Running the playbook

To run the playbook, run the following from a console prompt:

ansible-playbook -i inventory facts-demo.yml

This should return output similar to the following:

PLAY RECAP
eos01.example.net          : ok=7    changed=2    unreachable=0    failed=0
ios01.example.net          : ok=7    changed=2    unreachable=0    failed=0
vyos01.example.net         : ok=6    changed=2    unreachable=0    failed=0

Next, look at the contents of the file we created containing the switch facts:

cat /tmp/switch-facts

You can also look at the backup files:

find /tmp/backups

If ansible-playbook fails, please follow the debug steps in Network Debug and Troubleshooting Guide.

Implementation Notes

Demo variables

Although these tasks are not needed to write data to disk, they are used in this example to demonstrate some methods of accessing facts about the given devices or a named host.

Ansible hostvars allows you to access variables from a named host. Without this we would return the details for the current host, rather than the named host.

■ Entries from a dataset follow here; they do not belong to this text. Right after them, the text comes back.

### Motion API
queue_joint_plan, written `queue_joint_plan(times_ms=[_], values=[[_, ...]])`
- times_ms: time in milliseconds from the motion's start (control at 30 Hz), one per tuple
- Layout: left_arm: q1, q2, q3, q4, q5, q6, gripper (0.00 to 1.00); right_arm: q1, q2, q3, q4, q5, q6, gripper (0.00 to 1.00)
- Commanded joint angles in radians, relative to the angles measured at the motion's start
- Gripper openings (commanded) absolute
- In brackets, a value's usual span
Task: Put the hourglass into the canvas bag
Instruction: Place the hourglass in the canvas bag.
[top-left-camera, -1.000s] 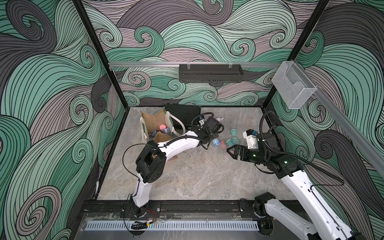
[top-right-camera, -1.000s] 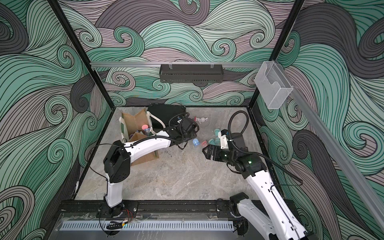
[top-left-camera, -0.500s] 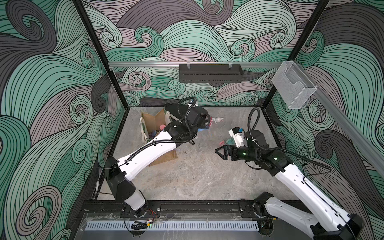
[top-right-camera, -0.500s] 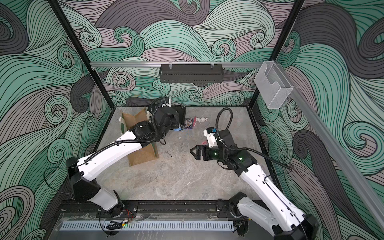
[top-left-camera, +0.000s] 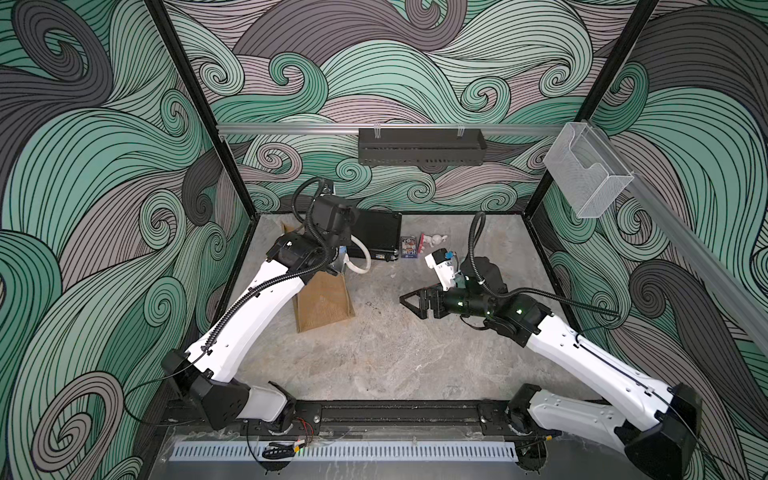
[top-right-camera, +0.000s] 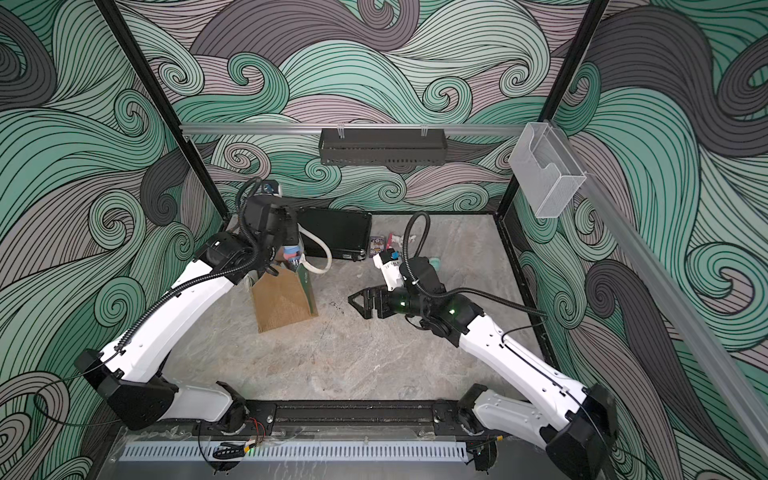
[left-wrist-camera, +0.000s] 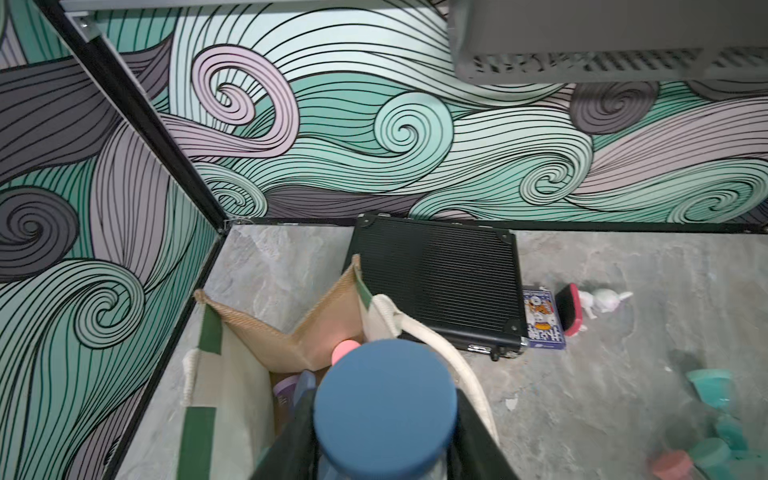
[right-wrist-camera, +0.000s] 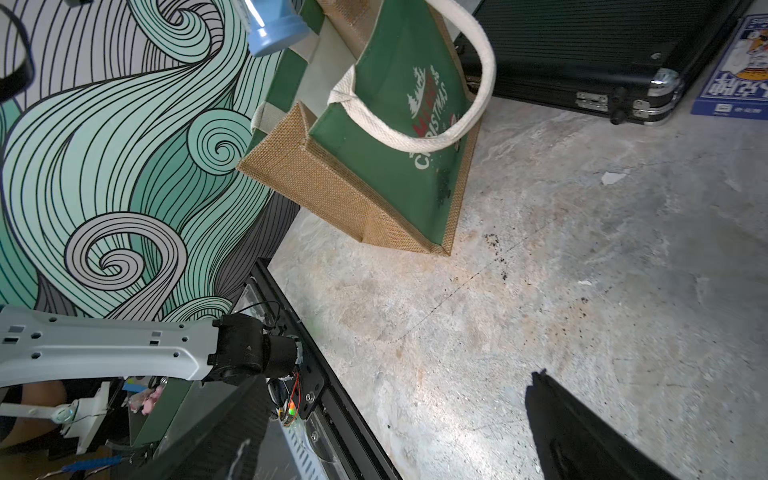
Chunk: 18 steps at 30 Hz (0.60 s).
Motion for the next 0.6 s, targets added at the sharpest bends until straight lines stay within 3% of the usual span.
queue_joint_plan(times_ms=[0,300,567], values=[[0.064,-0.014,-0.033,0.031,0.069,0.022,0.19,0.015,0.021,0.029,0.123,-0.028,0.010,1.00],[0.222,0.089,-0.136,0.123,0.215,-0.074,0.15,0.016,0.076,0.034,0.152,-0.041,0.028,1.00],[0.278,0.181,-0.206,0.162,0.277,-0.107,0.14,0.016,0.092,0.020,0.150,-0.030,0.028,0.99]])
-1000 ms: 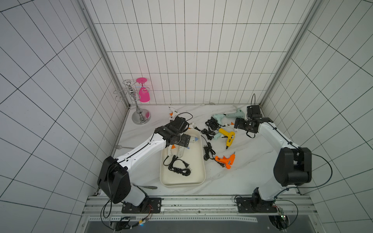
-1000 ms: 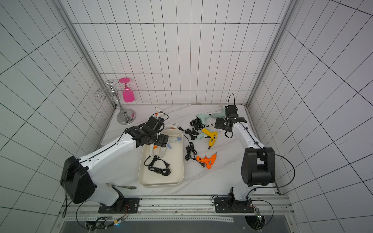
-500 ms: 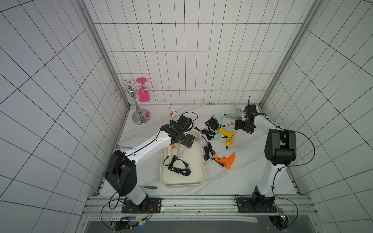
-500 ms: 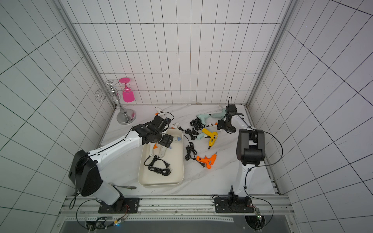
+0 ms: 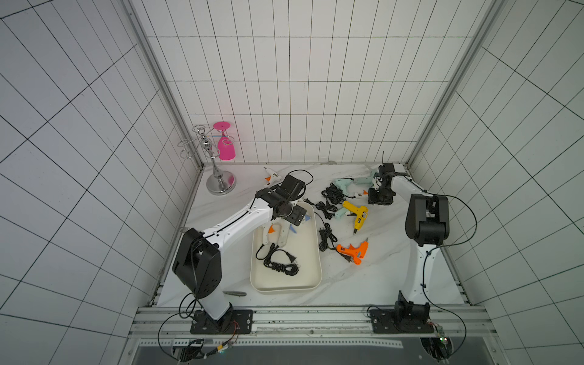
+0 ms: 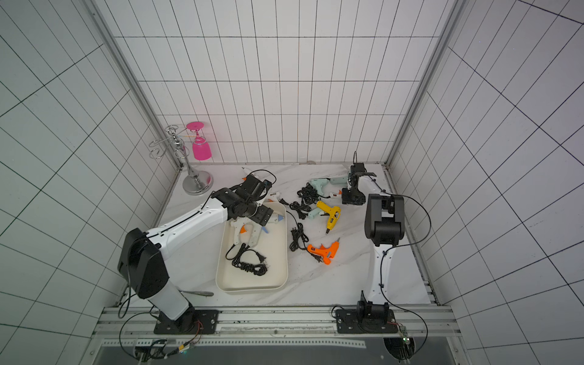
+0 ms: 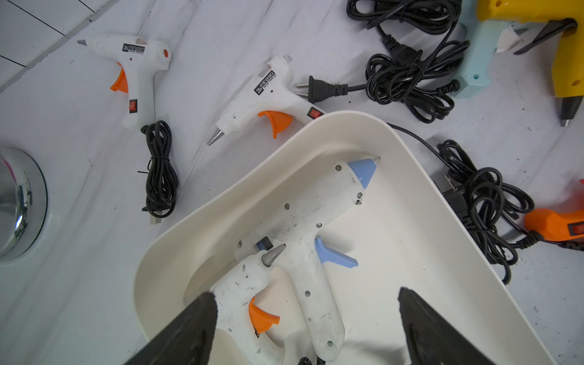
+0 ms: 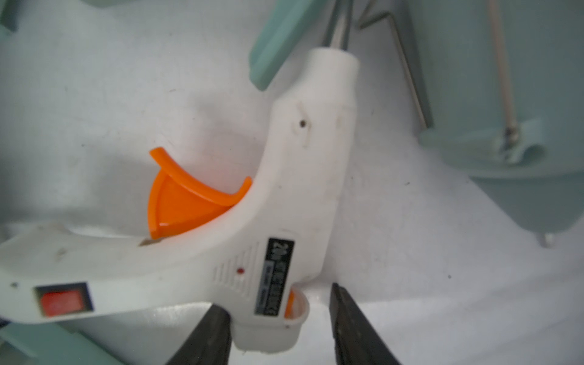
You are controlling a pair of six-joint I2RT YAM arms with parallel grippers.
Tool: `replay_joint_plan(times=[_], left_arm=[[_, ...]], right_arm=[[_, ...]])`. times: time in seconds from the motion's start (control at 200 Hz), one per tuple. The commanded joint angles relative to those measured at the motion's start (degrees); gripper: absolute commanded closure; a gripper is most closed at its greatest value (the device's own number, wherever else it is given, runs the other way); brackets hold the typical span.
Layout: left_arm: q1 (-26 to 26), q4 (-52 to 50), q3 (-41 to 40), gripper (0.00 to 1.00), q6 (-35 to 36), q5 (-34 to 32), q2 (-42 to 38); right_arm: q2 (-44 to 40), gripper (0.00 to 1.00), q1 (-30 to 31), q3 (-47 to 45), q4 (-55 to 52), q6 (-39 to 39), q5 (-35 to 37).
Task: Put the hot melt glue gun into the storage box
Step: Pick up the hot melt adhesive gun from the center of the board.
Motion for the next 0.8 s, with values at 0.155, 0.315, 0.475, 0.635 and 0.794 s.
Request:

For more information, see Accessing information about other hosts with magic variables.

Get running configuration

The eos_config and vyos_config modules have a backup: option that when set will cause the module to create a full backup of the current running-config from the remote device before any changes are made. The backup file is written to the backup folder in the playbook root directory. If the directory does not exist, it is created.

To demonstrate how we can move the backup file to a different location, we register the result and move the file to the path stored in backup_path.

Note that when using variables from tasks in this way we use double quotes (") and double curly-brackets ({{...}} to tell Ansible that this is a variable.

Troubleshooting

If you receive an connection error please double check the inventory and Playbook for typos or missing lines. If the issue still occurs follow the debug steps in Network Debug and Troubleshooting Guide.